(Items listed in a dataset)
┄┄┄┄┄┄┄┄┄┄┄┄┄┄┄┄┄┄┄┄

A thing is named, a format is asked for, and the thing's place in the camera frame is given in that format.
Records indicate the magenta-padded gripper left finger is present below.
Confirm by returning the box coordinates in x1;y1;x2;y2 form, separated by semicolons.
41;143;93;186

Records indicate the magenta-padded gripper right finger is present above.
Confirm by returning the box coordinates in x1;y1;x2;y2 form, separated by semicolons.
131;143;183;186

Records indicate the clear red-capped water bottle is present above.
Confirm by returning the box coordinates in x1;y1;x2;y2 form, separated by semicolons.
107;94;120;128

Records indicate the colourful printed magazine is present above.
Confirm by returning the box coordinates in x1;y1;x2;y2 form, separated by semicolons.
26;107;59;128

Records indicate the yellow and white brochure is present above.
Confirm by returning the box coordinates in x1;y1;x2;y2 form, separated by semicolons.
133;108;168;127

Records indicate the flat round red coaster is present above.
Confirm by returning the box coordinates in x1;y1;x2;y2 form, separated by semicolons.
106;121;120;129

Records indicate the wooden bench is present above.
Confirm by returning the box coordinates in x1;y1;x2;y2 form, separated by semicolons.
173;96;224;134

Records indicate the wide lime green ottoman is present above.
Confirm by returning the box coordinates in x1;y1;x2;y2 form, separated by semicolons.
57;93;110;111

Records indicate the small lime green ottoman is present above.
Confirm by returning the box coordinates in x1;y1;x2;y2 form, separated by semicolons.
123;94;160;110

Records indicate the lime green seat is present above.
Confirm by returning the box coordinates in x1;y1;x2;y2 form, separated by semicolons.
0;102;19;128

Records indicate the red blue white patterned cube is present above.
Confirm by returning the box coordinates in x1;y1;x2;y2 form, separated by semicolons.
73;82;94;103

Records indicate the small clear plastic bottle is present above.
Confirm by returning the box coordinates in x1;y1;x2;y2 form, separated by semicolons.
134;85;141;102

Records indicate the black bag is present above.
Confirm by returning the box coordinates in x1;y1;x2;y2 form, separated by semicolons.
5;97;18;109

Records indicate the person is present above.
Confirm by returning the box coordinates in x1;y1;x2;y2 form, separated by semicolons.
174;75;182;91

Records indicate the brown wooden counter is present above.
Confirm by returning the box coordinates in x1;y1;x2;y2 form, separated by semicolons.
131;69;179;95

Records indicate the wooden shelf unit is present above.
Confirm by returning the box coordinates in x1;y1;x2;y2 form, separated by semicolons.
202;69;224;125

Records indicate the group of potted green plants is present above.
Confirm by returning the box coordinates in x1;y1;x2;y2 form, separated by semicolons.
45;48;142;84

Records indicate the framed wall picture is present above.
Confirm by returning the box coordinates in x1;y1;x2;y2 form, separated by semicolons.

┄┄┄┄┄┄┄┄┄┄┄┄┄┄┄┄┄┄┄┄

What must be returned is the line with "Records indicate the wide" plus every line after it to the end of the entries, exactly as they appear.

Records indicate the wide lime green ottoman is present above.
Confirm by returning the box coordinates in x1;y1;x2;y2 form, separated by semicolons.
57;93;110;111

Records indicate the small lime green ottoman is present above.
Confirm by returning the box coordinates in x1;y1;x2;y2 form, separated by semicolons.
123;94;160;110

Records indicate the lime green seat is present above.
Confirm by returning the box coordinates in x1;y1;x2;y2 form, separated by semicolons.
0;102;19;128

Records indicate the red blue white patterned cube is present above.
Confirm by returning the box coordinates in x1;y1;x2;y2 form, separated by semicolons.
73;82;94;103

Records indicate the small clear plastic bottle is present above.
Confirm by returning the box coordinates in x1;y1;x2;y2 form, separated by semicolons.
134;85;141;102

Records indicate the black bag is present above.
Confirm by returning the box coordinates in x1;y1;x2;y2 form, separated by semicolons.
5;97;18;109

Records indicate the person is present above.
Confirm by returning the box coordinates in x1;y1;x2;y2 form, separated by semicolons.
174;75;182;91

Records indicate the brown wooden counter is present above.
Confirm by returning the box coordinates in x1;y1;x2;y2 form, separated by semicolons.
131;69;179;95

Records indicate the wooden shelf unit is present above.
Confirm by returning the box coordinates in x1;y1;x2;y2 form, separated by semicolons.
202;69;224;125

Records indicate the group of potted green plants is present above.
Confirm by returning the box coordinates in x1;y1;x2;y2 form, separated by semicolons.
45;48;142;84

Records indicate the framed wall picture is present above.
Confirm by returning the box coordinates in x1;y1;x2;y2 form, separated by semicolons.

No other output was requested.